One April, a friend tells me, “I had my Silvan dream again last night. I always dream about him this time of year. Is it okay I told you that?”
Yes, of course, I say.
Another April, I run into Silvan’s neonatologist, the one who gave us the news about Silvan’s brain damage, the one who told us we could let Silvan die, if we thought this was the best way to love him. He lives in our neighborhood. “Wasn’t it Silvan’s birthday yesterday?” he asks.
Yes, I say, yes.
Every birthday, David’s sister makes a donation to children’s hospice in his memory; and David’s stepmother calls to thank us for being brave enough to have more children. At my brother’s house,
I see Silvan’s picture. At my obstetrician’s office, too. There he is, golden among a swirl of babies.
If there is a miracle to this story beyond Miles and Ivan, it is that Silvan is remembered. Not by everyone, but by enough. He is my boy, so specifically mine; but in death he can belong to anyone who wants him.
Excerpt adapted from
Holding Silvan: A Brief Life (Portland: Hawthorne Books, 2013).
Barbara Crooker
The sun came up, as it always does,
the next morning, its pale gold yolk
bleeding into the white room.
I remember how cold I was,
and how young, so thin,
my wedding ring rattled
on my finger. How the tea
the nurse brought
broke in waves on the rim
of the cup, spilled over
in the saucer; how nothing
could contain my tears.
Three days later, I left
in a wheelchair,
with nothing in my arms.
The center of this gold ring
is a zero. The horizon,
where the sun broke through,
is no longer a straight line,
but a circle. It all comes back
to you.
First published in
More
(C&R Press, 2010).
Karin Morea
I
’m a perfectionist, a planner, an organizer. I am patient. I patiently waited through five years of marriage—planning, organizing, making sure everything was perfect for the arrival of our first baby. Our son, Bennett, was born two days before his due date on September 10, 2012 after a seemingly healthy pregnancy and labor. He slid into the world at 8:18 p.m., and the doctor held his perfect, beautiful body up for me to see.

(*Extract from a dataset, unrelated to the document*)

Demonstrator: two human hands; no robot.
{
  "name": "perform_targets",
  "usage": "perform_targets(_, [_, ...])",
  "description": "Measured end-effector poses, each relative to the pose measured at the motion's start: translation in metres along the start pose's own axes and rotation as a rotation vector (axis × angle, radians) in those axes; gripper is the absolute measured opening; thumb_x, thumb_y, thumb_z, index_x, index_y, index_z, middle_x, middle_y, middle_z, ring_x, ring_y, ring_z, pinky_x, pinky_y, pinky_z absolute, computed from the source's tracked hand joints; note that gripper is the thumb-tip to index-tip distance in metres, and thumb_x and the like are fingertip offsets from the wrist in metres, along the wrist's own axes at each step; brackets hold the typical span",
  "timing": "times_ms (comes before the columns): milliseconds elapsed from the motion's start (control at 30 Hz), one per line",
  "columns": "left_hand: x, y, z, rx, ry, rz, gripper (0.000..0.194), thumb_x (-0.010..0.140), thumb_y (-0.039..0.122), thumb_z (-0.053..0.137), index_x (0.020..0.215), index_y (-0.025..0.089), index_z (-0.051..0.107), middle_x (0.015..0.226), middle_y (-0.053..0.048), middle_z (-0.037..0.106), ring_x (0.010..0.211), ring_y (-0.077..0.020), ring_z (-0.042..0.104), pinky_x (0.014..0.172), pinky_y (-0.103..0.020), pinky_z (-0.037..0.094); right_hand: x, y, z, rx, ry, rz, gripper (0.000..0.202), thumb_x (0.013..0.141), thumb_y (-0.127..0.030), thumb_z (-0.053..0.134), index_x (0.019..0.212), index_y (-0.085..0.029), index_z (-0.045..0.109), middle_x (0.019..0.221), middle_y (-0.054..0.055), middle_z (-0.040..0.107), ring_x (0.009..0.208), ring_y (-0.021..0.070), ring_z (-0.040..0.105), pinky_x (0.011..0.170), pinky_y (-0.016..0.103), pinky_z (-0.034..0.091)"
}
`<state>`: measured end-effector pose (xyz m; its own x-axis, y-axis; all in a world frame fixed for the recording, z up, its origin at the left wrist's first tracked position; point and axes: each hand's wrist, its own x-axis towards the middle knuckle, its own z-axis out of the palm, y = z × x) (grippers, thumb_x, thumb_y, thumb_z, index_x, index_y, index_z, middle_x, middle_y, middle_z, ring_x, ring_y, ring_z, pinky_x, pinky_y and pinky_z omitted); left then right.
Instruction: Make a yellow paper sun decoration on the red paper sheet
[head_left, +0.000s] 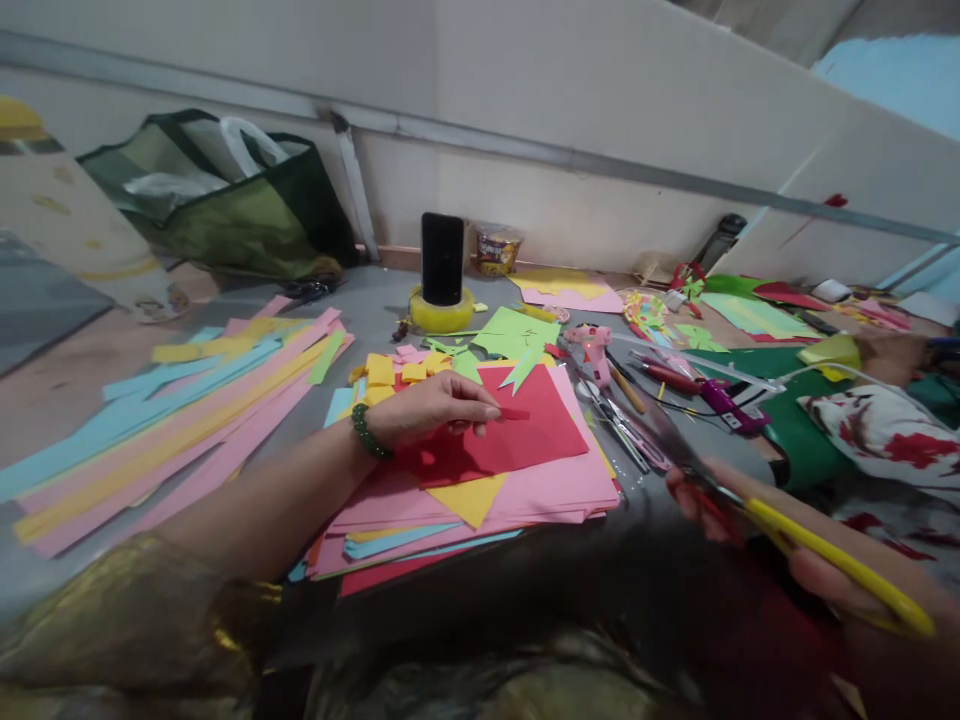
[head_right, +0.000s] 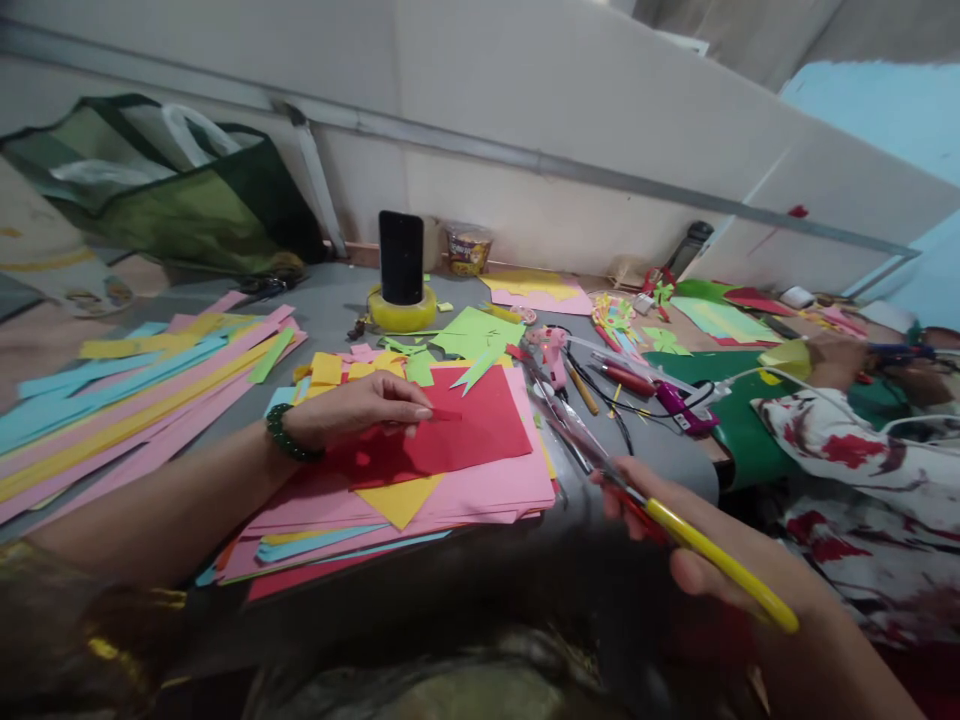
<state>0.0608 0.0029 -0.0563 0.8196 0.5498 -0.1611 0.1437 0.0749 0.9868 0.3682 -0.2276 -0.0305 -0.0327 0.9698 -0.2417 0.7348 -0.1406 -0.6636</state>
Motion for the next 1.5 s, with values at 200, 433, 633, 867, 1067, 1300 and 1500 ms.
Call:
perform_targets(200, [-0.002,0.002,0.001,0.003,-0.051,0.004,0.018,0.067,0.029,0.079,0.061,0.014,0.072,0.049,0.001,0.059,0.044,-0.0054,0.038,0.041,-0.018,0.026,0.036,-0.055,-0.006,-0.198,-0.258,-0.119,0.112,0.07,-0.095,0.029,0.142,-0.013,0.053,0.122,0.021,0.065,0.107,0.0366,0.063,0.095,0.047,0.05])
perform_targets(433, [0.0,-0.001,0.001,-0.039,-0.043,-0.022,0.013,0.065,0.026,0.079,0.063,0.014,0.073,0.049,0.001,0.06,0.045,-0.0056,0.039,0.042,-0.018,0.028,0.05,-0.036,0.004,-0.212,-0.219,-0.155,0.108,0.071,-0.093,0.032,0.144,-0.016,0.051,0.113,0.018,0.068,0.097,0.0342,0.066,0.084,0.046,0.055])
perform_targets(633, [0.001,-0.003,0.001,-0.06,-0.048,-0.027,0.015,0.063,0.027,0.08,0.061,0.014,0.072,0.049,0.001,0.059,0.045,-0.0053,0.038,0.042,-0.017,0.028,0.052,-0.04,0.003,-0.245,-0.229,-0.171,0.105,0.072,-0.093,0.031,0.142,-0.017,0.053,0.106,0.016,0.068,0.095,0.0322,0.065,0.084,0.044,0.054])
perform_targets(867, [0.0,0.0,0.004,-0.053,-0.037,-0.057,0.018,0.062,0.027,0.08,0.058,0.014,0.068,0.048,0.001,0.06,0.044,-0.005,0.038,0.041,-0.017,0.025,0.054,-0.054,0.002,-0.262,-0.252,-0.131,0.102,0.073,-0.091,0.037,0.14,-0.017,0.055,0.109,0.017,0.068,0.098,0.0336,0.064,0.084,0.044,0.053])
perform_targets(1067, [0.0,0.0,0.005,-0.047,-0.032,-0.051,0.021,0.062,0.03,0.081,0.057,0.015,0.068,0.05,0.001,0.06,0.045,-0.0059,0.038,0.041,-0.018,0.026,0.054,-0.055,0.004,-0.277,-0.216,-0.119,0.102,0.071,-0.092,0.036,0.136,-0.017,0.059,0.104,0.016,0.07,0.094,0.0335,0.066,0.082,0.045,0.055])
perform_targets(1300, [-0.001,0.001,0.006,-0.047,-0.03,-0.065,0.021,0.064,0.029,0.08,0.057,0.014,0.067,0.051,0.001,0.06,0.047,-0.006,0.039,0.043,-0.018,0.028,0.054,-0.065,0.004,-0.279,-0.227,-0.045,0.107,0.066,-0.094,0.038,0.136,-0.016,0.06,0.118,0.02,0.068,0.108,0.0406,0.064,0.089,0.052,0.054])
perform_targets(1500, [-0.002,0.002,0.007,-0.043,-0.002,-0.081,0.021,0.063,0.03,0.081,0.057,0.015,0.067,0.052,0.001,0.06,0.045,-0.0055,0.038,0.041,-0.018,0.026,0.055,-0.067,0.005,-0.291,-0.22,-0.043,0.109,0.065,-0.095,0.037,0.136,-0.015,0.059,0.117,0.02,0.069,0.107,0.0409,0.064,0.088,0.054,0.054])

It was the most anticipated moment of my life, and I knew in an instance, it would forever be the most painful. Having the best and worst moment of your life share the same space within your heart is indescribable, and my mind wasn’t prepared.
As I look toward my son, the only thing I focus on are his eyes, his closed eyes. He isn’t moving; he isn’t breathing. The reality of this moment is that nurses and doctors are running in and out of the room trying to resuscitate my son, my doctor is delivering the placenta, and my husband is crying, but in my memory, this moment is silent. I’m not moving, not screaming or crying, and I’m fairly certain I’m not breathing. I don’t remember much of the following moments, hours, and days, but I know at some point my husband asks me to blink, and I do.
The NICU doctor who has taken my son out of my room returns to tell me he doesn’t know why, but my son is not likely to live much longer, and I need to come see him. I don’t hear him. I already know this—I knew it the moment I saw his closed eyes. I speak for the first time since his birth. I find the doctor’s face and say, “I killed my son.”
He shakes his head. He’s crying. He tries to tell me that’s not what he is saying, but he has to leave the room, as he can’t control his emotions.
I am taken to see my son. I’m wheeled up next to him. He’s covered in wires and connected to machines, and I ask the nurse how long he will live. When Bennett hears my voice he wakes up and searches for me with his eyes, unable to move his body, trying to find the only voice he knows. I stand, look into his dark-blue eyes, and tell him how sorry I am.